### What you should do
Nothing before the line containing "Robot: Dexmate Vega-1" belongs in the answer; quote that line and all lines after it through the end of the material, word for word.

### Available data
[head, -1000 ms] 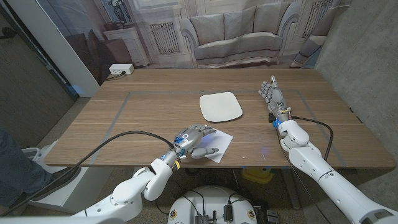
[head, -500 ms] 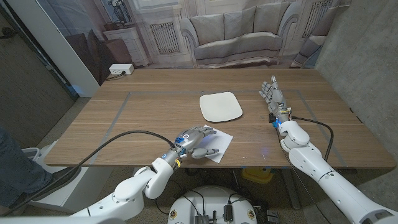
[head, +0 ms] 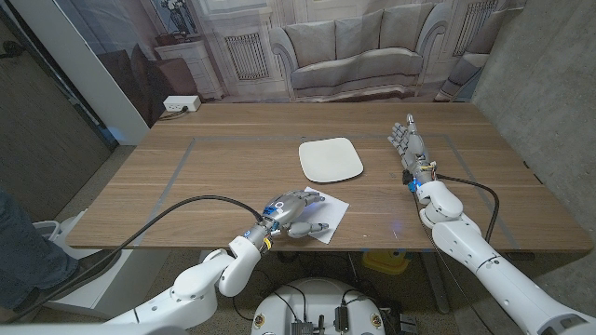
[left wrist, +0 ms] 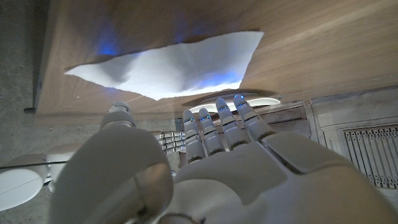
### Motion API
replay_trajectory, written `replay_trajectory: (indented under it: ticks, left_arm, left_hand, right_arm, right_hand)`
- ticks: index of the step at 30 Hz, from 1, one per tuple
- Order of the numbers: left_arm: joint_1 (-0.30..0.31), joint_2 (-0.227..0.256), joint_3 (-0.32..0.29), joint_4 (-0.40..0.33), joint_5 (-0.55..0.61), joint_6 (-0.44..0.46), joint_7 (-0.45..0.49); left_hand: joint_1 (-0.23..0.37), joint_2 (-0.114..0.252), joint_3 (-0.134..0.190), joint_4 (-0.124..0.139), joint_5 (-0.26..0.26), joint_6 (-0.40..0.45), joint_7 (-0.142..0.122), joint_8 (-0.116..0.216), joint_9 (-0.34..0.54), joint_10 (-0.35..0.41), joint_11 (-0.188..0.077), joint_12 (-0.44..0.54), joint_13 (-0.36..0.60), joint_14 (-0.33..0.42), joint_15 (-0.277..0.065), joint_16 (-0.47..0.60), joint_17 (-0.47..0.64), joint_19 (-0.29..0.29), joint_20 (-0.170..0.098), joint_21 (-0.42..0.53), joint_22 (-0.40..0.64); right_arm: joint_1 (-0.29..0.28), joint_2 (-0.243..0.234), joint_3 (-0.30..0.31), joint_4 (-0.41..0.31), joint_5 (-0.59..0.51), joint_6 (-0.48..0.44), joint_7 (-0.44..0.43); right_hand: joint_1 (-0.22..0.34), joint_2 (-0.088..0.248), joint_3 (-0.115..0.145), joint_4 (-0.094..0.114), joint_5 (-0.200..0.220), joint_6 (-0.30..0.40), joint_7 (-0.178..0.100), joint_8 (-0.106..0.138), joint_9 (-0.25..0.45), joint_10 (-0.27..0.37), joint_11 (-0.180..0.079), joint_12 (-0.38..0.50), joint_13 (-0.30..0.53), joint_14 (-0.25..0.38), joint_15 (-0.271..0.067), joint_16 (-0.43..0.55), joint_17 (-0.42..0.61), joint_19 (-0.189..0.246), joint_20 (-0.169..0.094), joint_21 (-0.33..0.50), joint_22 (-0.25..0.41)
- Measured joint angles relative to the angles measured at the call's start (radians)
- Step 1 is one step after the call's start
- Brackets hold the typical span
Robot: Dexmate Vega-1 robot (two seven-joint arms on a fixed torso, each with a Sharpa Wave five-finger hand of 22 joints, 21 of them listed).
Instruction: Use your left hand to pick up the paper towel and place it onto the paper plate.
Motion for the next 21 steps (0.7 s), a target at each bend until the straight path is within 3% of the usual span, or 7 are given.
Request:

### Your solution
Robot: Dexmate Vega-1 robot (two seven-joint arms on a fixed torso, each with a Sharpa Wave five-finger hand of 22 joints, 21 of them listed).
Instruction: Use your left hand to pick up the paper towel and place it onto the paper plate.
Motion for the next 21 steps (0.7 s), a target at each bend until the straight path is within 3% of the usual span, or 7 are given.
Request:

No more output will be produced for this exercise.